In accordance with the HITECH interim final rule, all HIPAA security and privacy/AS provisions are extended to business associates such as par8o. We've taken appropriate measures to ensure compliance with the full HIPAA AS provisions.
Per privacy rule provisions, par8o is required to enter into a BA agreement with all users of the referrals platform. This agreement must contain the elements specified at 45 CFR 164.504(e) – namely, the BA agrees to use protected information only for the purposes specified in the agreement, to safeguard the information from misuse, and to help the covered entity comply with its duties under the Privacy Rule.
par8o has incorporated all necessary BA provisions into our Terms of Service (ToS) agreement. All new users must review the ToS and sign electronically during the new user registration process.
The HIPAA Title II Privacy Rule permits the use and disclosure of PHI for the purpose of treatment, payment, and health care operations, in this case, facilitating referrals from one physician to another one. Section 45 CFR 164.501 describes treatment as the provision, coordination, or management of health care and related services for an individual by one or more HCPs, including consultation between providers regarding a patient and referral of a patient by one provider to another.
par8o employees are not permitted to access or use PHI in any way.
We share our users' concerns over the necessity to deliver details critical to the receiving physician and their staff, to deliver patient referrals only to the intended recipients both responsibly and effectively, without exposing PHI to any unintended recipients.
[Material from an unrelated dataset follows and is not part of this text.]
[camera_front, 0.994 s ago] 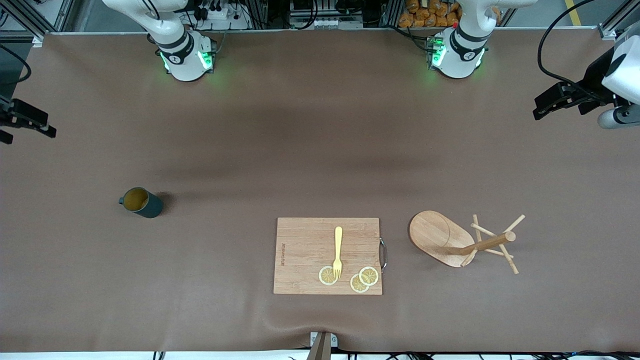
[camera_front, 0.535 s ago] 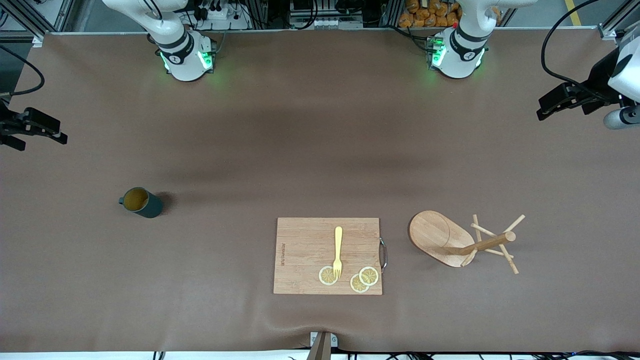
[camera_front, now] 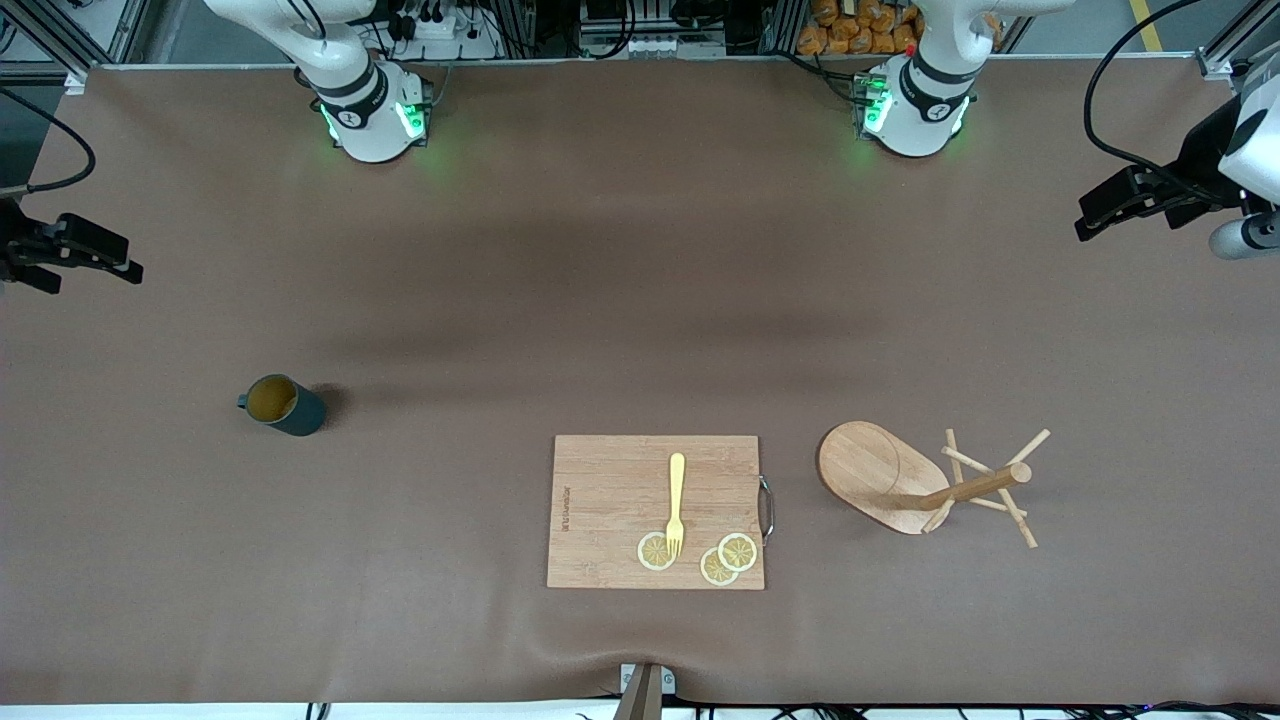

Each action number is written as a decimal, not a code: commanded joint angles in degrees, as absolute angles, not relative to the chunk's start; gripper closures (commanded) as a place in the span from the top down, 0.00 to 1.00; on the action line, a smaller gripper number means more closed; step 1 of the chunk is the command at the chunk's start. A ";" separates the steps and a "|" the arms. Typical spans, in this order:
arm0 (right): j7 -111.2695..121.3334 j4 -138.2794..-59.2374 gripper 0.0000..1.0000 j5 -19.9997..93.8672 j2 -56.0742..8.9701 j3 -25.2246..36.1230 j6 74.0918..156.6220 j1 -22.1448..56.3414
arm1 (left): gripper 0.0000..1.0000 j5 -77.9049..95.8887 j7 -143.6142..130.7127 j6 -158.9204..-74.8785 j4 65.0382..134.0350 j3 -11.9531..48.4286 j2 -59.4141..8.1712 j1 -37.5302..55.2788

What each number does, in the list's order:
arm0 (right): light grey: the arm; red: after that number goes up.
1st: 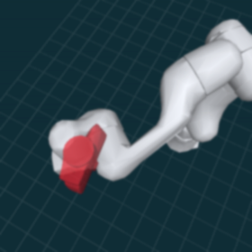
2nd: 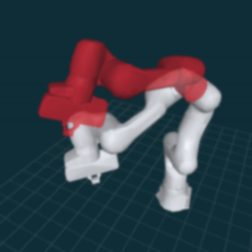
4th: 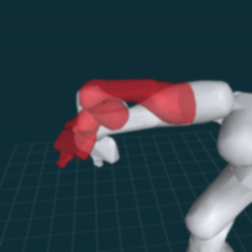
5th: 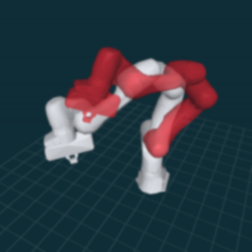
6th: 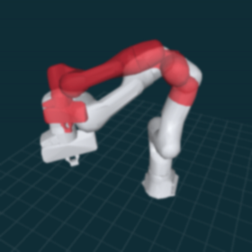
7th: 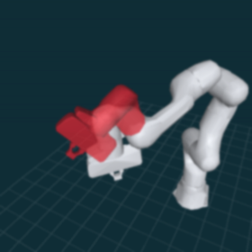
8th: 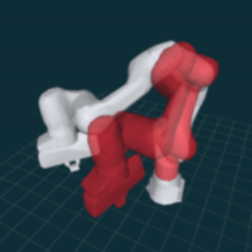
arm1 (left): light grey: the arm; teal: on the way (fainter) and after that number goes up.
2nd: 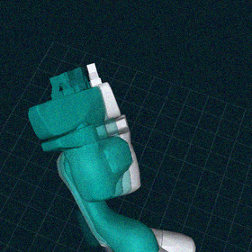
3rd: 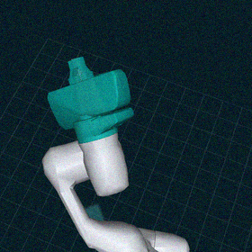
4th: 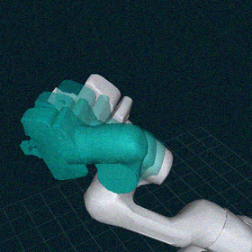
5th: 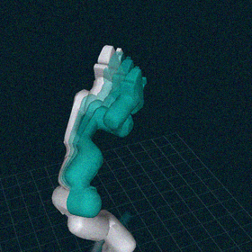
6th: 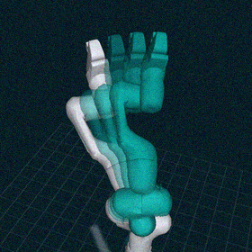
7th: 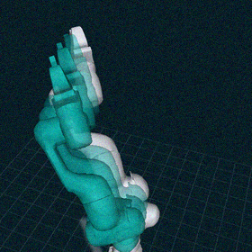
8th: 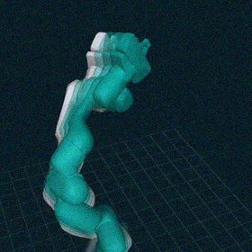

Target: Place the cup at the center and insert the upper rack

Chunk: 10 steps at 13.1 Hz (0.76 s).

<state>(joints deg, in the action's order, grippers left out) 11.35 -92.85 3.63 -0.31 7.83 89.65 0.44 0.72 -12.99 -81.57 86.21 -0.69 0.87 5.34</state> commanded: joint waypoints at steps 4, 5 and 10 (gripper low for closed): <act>9.14 -94.74 1.00 4.39 -1.48 7.91 91.13 1.32 | 1.00 0.97 -11.95 -81.21 85.78 -0.62 0.88 4.92; 9.14 -96.14 1.00 4.39 -2.80 7.91 93.67 1.75 | 1.00 0.97 -11.87 -81.30 85.78 -0.62 0.88 4.83; 9.14 -105.54 1.00 4.39 -8.08 7.91 109.83 3.16 | 1.00 1.05 -11.95 -81.30 86.04 -0.62 0.79 4.83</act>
<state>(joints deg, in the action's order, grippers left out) 10.04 -102.70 3.67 -7.27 7.67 105.93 2.30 0.72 -12.99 -81.58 86.29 -0.70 0.86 5.24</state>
To address this need, par8o incorporated the following procedural and technical safeguards:
The par8o technology has been designed so that the majority of workflow and customer service functionalities can be performed without access to PHI. This lowers the risk of inappropriate access to PHI. Furthermore, functional and technical firewalls exist between the software development and live application environments. This maintains strict separation, so our employees can perform system development, maintenance, and quality assurance without any access to PHI.